##### Dataset extract
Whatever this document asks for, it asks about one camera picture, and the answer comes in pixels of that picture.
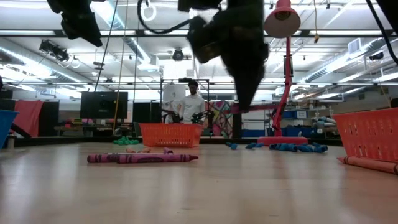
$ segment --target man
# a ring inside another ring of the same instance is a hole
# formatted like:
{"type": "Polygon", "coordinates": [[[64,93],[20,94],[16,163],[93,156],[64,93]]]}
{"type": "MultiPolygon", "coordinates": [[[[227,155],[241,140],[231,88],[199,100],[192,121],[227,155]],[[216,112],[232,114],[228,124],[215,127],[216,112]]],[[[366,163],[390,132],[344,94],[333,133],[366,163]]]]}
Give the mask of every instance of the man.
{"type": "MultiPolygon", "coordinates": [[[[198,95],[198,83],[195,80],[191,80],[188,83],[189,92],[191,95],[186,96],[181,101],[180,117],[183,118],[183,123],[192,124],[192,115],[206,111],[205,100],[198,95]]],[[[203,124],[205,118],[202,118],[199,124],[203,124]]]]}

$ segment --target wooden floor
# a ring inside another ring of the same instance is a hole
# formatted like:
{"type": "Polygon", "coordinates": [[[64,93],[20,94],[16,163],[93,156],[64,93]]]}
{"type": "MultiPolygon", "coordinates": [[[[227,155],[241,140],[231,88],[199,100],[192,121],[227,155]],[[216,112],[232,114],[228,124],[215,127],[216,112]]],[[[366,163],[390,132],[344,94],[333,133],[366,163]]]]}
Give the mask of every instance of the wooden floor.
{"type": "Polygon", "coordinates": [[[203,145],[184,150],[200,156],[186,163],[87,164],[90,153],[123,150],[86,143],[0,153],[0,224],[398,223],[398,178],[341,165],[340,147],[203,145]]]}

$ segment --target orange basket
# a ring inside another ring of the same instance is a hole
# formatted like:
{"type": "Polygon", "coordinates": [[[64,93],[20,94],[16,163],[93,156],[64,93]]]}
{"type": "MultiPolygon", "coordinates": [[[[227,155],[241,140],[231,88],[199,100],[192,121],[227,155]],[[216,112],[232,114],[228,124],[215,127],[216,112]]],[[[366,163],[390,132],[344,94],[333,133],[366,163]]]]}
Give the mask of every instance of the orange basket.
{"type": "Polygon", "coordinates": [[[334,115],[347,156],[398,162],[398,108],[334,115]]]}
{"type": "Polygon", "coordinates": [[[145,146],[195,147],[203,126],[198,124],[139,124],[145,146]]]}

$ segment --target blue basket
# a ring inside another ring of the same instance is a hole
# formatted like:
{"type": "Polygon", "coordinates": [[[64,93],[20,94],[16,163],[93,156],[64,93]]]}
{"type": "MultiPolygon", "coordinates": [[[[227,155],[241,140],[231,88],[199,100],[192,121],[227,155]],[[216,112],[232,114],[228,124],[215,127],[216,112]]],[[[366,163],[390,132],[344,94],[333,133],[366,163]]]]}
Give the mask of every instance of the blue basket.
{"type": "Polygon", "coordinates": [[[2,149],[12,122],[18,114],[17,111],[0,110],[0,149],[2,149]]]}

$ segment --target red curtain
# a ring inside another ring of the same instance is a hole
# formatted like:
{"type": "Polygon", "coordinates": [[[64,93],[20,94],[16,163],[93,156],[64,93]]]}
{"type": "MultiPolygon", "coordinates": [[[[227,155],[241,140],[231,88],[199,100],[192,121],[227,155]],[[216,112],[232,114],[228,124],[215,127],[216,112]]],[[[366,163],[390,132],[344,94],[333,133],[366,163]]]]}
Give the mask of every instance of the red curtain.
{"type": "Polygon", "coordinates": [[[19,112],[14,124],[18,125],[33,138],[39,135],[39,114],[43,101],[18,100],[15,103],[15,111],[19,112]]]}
##########
» **Problem to work on**: Would you reproduce the lines above exactly, without carrying over the pictures?

» **Answer box**:
Whatever this document asks for, it asks about one camera picture, and the answer comes in pixels of that picture.
$ segment --target man
# a ring inside another ring of the same instance is a hole
# formatted like:
{"type": "Polygon", "coordinates": [[[64,93],[20,94],[16,163],[93,156],[64,93]]]}
{"type": "MultiPolygon", "coordinates": [[[[227,155],[241,140],[231,88],[199,100],[192,121],[227,155]],[[216,112],[232,114],[228,124],[215,127],[216,112]]],[[[366,163],[390,132],[344,94],[333,133],[366,163]]]]}
Give the mask of every instance of the man.
{"type": "MultiPolygon", "coordinates": [[[[198,95],[198,83],[195,80],[191,80],[188,83],[189,92],[191,95],[186,96],[181,101],[180,117],[183,118],[183,123],[192,124],[192,115],[206,111],[205,100],[198,95]]],[[[203,124],[205,118],[202,118],[199,124],[203,124]]]]}

$ segment --target wooden floor
# a ring inside another ring of the same instance is a hole
# formatted like:
{"type": "Polygon", "coordinates": [[[64,93],[20,94],[16,163],[93,156],[64,93]]]}
{"type": "MultiPolygon", "coordinates": [[[[227,155],[241,140],[231,88],[199,100],[192,121],[227,155]],[[216,112],[232,114],[228,124],[215,127],[216,112]]],[[[366,163],[390,132],[344,94],[333,133],[366,163]]]]}
Give the mask of every instance of the wooden floor.
{"type": "Polygon", "coordinates": [[[203,145],[184,150],[200,156],[186,163],[87,164],[90,153],[123,150],[86,143],[0,153],[0,224],[398,223],[398,178],[341,165],[340,147],[203,145]]]}

$ segment --target orange basket
# a ring inside another ring of the same instance is a hole
# formatted like:
{"type": "Polygon", "coordinates": [[[64,93],[20,94],[16,163],[93,156],[64,93]]]}
{"type": "MultiPolygon", "coordinates": [[[[227,155],[241,140],[231,88],[199,100],[192,121],[227,155]],[[216,112],[232,114],[228,124],[215,127],[216,112]]],[[[366,163],[390,132],[344,94],[333,133],[366,163]]]]}
Give the mask of every instance of the orange basket.
{"type": "Polygon", "coordinates": [[[334,115],[347,156],[398,162],[398,108],[334,115]]]}
{"type": "Polygon", "coordinates": [[[145,146],[195,147],[203,126],[198,124],[139,124],[145,146]]]}

$ segment --target blue basket
# a ring inside another ring of the same instance is a hole
# formatted like:
{"type": "Polygon", "coordinates": [[[64,93],[20,94],[16,163],[93,156],[64,93]]]}
{"type": "MultiPolygon", "coordinates": [[[[227,155],[241,140],[231,88],[199,100],[192,121],[227,155]],[[216,112],[232,114],[228,124],[215,127],[216,112]]],[[[366,163],[390,132],[344,94],[333,133],[366,163]]]]}
Give the mask of every instance of the blue basket.
{"type": "Polygon", "coordinates": [[[2,149],[12,122],[18,114],[17,111],[0,110],[0,149],[2,149]]]}

$ segment --target red curtain
# a ring inside another ring of the same instance is a hole
# formatted like:
{"type": "Polygon", "coordinates": [[[64,93],[20,94],[16,163],[93,156],[64,93]]]}
{"type": "MultiPolygon", "coordinates": [[[[227,155],[241,140],[231,88],[199,100],[192,121],[227,155]],[[216,112],[232,114],[228,124],[215,127],[216,112]]],[[[366,163],[390,132],[344,94],[333,133],[366,163]]]]}
Give the mask of every instance of the red curtain.
{"type": "Polygon", "coordinates": [[[19,112],[14,124],[18,125],[33,138],[39,135],[39,114],[43,101],[18,100],[15,103],[15,111],[19,112]]]}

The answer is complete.